=== Begin Enclosure ===

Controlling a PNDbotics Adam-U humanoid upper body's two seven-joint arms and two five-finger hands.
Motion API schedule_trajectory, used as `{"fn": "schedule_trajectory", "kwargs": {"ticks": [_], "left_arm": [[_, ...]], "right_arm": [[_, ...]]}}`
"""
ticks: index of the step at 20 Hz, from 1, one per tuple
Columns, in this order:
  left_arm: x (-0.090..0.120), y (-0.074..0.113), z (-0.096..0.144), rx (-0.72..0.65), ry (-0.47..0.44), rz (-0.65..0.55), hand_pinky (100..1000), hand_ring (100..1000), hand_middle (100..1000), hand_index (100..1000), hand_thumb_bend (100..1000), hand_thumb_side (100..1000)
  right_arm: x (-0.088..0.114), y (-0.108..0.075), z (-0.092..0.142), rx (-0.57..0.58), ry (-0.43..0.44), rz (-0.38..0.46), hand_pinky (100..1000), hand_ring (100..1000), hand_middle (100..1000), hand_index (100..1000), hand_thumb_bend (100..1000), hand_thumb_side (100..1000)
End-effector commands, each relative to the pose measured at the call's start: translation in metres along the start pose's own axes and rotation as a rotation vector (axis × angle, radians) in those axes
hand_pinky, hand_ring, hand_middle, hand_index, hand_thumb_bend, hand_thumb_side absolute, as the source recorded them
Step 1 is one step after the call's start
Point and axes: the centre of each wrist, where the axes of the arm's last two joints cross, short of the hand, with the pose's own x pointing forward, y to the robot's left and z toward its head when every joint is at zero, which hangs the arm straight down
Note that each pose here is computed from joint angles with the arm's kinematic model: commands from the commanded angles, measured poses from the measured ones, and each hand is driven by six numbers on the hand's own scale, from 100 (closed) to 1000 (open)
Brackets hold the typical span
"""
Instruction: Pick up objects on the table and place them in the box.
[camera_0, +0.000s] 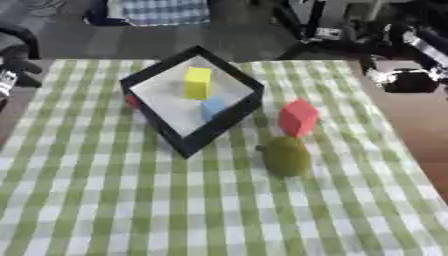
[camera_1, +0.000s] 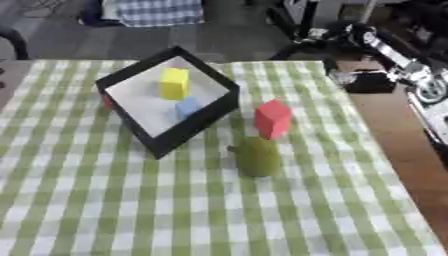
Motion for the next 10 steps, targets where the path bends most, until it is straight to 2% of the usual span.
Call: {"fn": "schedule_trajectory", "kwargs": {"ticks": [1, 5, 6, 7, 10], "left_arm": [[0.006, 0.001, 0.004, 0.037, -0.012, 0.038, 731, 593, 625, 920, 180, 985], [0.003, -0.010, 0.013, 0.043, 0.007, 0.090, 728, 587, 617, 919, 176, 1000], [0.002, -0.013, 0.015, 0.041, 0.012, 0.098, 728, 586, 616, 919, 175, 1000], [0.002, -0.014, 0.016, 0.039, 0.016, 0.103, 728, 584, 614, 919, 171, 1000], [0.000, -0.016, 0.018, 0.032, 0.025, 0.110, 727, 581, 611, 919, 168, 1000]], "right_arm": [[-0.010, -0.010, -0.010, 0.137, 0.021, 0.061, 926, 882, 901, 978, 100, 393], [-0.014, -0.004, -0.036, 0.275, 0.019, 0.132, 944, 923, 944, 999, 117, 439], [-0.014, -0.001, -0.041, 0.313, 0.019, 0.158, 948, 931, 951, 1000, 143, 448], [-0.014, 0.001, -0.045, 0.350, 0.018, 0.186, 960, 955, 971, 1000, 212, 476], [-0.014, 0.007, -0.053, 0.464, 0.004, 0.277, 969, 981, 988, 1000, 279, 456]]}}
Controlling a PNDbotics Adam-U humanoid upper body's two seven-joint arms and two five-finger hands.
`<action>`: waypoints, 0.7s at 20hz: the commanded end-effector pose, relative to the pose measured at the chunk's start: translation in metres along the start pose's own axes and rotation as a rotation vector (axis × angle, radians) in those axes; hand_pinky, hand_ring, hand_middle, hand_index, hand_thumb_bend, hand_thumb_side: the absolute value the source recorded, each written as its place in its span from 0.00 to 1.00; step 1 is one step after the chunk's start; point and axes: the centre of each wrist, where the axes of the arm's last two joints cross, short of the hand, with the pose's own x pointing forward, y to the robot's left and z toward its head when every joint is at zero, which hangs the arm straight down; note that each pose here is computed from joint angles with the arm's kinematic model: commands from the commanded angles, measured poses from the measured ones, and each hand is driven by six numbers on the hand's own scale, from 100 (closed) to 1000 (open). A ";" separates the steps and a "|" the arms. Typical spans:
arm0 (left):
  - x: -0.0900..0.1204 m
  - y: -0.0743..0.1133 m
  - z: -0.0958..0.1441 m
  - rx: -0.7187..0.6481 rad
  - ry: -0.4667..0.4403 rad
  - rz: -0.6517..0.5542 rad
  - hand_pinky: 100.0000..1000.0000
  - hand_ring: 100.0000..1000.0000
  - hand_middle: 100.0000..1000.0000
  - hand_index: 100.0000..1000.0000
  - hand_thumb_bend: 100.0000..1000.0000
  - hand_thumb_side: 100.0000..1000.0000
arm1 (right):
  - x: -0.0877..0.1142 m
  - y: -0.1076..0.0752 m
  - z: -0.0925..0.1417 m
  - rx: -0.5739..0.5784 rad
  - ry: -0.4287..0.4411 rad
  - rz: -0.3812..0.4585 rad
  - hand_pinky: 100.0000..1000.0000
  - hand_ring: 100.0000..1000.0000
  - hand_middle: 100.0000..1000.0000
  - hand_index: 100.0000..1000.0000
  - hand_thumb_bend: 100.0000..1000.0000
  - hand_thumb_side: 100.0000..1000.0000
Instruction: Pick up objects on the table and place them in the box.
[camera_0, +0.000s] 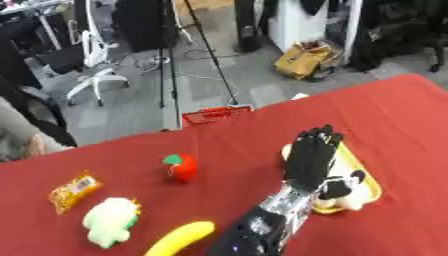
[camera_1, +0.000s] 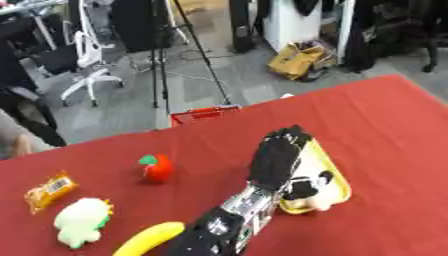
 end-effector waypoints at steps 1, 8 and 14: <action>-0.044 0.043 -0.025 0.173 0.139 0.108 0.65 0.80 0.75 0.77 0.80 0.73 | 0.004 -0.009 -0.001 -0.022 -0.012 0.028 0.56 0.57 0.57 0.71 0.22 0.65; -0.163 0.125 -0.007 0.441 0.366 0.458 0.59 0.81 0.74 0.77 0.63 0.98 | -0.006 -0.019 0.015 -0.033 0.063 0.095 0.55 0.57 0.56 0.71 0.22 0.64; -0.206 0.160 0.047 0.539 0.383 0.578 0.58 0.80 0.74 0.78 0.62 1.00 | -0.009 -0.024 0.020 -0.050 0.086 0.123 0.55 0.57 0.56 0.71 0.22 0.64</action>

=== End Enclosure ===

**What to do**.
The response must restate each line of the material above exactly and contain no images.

**Problem solution**.
Controlling a PNDbotics Adam-U humanoid upper body's two seven-joint arms and two five-finger hands.
Motion API schedule_trajectory, used as `{"fn": "schedule_trajectory", "kwargs": {"ticks": [_], "left_arm": [[_, ...]], "right_arm": [[_, ...]]}}`
"""
ticks: index of the step at 20 Hz, from 1, one per tuple
Columns, in this order:
  left_arm: x (-0.090..0.120), y (-0.074..0.113), z (-0.096..0.144), rx (-0.72..0.65), ry (-0.47..0.44), rz (-0.65..0.55), hand_pinky (100..1000), hand_ring (100..1000), hand_middle (100..1000), hand_index (100..1000), hand_thumb_bend (100..1000), hand_thumb_side (100..1000)
  right_arm: x (-0.088..0.114), y (-0.108..0.075), z (-0.092..0.142), rx (-0.57..0.58), ry (-0.43..0.44), rz (-0.38..0.46), hand_pinky (100..1000), hand_ring (100..1000), hand_middle (100..1000), hand_index (100..1000), hand_thumb_bend (100..1000), hand_thumb_side (100..1000)
End-effector commands, each relative to the pose measured at the call's start: translation in metres along the start pose's own axes and rotation as a rotation vector (axis × angle, radians) in those axes
hand_pinky, hand_ring, hand_middle, hand_index, hand_thumb_bend, hand_thumb_side absolute, as the source recorded them
Step 1 is one step after the call's start
Point and axes: the centre of each wrist, where the axes of the arm's last two joints cross, short of the hand, with the pose's own x pointing forward, y to the robot's left and z toward its head when every joint is at zero, which hangs the arm straight down
Note that each pose here is computed from joint angles with the arm's kinematic model: commands from the commanded angles, measured poses from the measured ones, and each hand is driven by six numbers on the hand's own scale, from 100 (closed) to 1000 (open)
Brackets hold the typical span
"""
Instruction: Pick up objects on the table and place them in the box.
[camera_0, +0.000s] 
[camera_1, +0.000s] 
Motion for the next 10 steps, targets where the path bends most, until it is straight to 2% of the usual span.
Call: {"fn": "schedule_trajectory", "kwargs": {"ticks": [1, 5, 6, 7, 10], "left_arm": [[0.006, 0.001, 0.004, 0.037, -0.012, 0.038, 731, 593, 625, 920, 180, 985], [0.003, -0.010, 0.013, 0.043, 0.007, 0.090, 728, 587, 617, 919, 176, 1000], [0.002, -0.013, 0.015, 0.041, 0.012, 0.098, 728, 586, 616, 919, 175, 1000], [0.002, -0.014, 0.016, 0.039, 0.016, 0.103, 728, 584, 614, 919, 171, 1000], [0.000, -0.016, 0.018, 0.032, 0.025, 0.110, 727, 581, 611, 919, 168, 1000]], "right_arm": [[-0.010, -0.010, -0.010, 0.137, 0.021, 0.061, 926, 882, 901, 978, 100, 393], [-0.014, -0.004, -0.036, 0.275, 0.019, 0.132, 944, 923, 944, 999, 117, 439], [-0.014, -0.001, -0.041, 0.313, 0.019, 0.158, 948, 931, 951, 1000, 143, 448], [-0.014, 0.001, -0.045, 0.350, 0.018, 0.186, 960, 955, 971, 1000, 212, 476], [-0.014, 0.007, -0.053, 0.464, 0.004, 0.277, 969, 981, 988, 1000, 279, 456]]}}
Controlling a PNDbotics Adam-U humanoid upper body's two seven-joint arms and two five-finger hands.
`<action>`: waypoints, 0.7s at 20hz: the commanded end-effector pose, relative to the pose measured at the chunk's start: translation in metres along the start pose's own axes and rotation as a rotation vector (axis × angle, radians) in those axes; hand_pinky, hand_ring, hand_middle, hand_index, hand_thumb_bend, hand_thumb_side: the absolute value the source recorded, each written as its place in its span from 0.00 to 1.00; step 1 is one step after the chunk's start; point and axes: the centre of each wrist, where the axes of the arm's last two joints cross, short of the hand, with the pose's own x pointing forward, y to the robot's left and z toward its head when every joint is at zero, which hangs the arm straight down; note that each pose here is computed from joint angles with the arm's kinematic model: commands from the commanded angles, measured poses from the measured ones, and each hand is driven by six numbers on the hand's own scale, from 100 (closed) to 1000 (open). A ";" separates the steps and a "|" the arms. Typical spans:
arm0 (left):
  - x: -0.0900..0.1204 m
  - y: -0.0743..0.1133 m
  - z: -0.0958..0.1441 m
  - rx: -0.7187..0.6481 rad
  - ry: -0.4667..0.4403 rad
  - rz: -0.6517..0.5542 rad
  - hand_pinky: 100.0000..1000.0000
  - hand_ring: 100.0000..1000.0000
  - hand_middle: 100.0000..1000.0000
  - hand_index: 100.0000..1000.0000
  - hand_thumb_bend: 100.0000..1000.0000
  - hand_thumb_side: 100.0000..1000.0000
arm1 (right):
  - x: -0.0877..0.1142 m
  - y: -0.1076..0.0752 m
  - z: -0.0925..0.1417 m
  - rx: -0.5739..0.5784 rad
  - ry: -0.4287..0.4411 rad
  - rz: -0.3812..0.4585 rad
  - hand_pinky: 100.0000..1000.0000
  - hand_ring: 100.0000..1000.0000
  - hand_middle: 100.0000..1000.0000
  - hand_index: 100.0000..1000.0000
  - hand_thumb_bend: 100.0000..1000.0000
  - hand_thumb_side: 100.0000..1000.0000
Instruction: Pick up objects on the table and place them in the box.
[camera_0, +0.000s] 
[camera_1, +0.000s] 
 end-effector waypoints at steps 1, 8 and 14: <action>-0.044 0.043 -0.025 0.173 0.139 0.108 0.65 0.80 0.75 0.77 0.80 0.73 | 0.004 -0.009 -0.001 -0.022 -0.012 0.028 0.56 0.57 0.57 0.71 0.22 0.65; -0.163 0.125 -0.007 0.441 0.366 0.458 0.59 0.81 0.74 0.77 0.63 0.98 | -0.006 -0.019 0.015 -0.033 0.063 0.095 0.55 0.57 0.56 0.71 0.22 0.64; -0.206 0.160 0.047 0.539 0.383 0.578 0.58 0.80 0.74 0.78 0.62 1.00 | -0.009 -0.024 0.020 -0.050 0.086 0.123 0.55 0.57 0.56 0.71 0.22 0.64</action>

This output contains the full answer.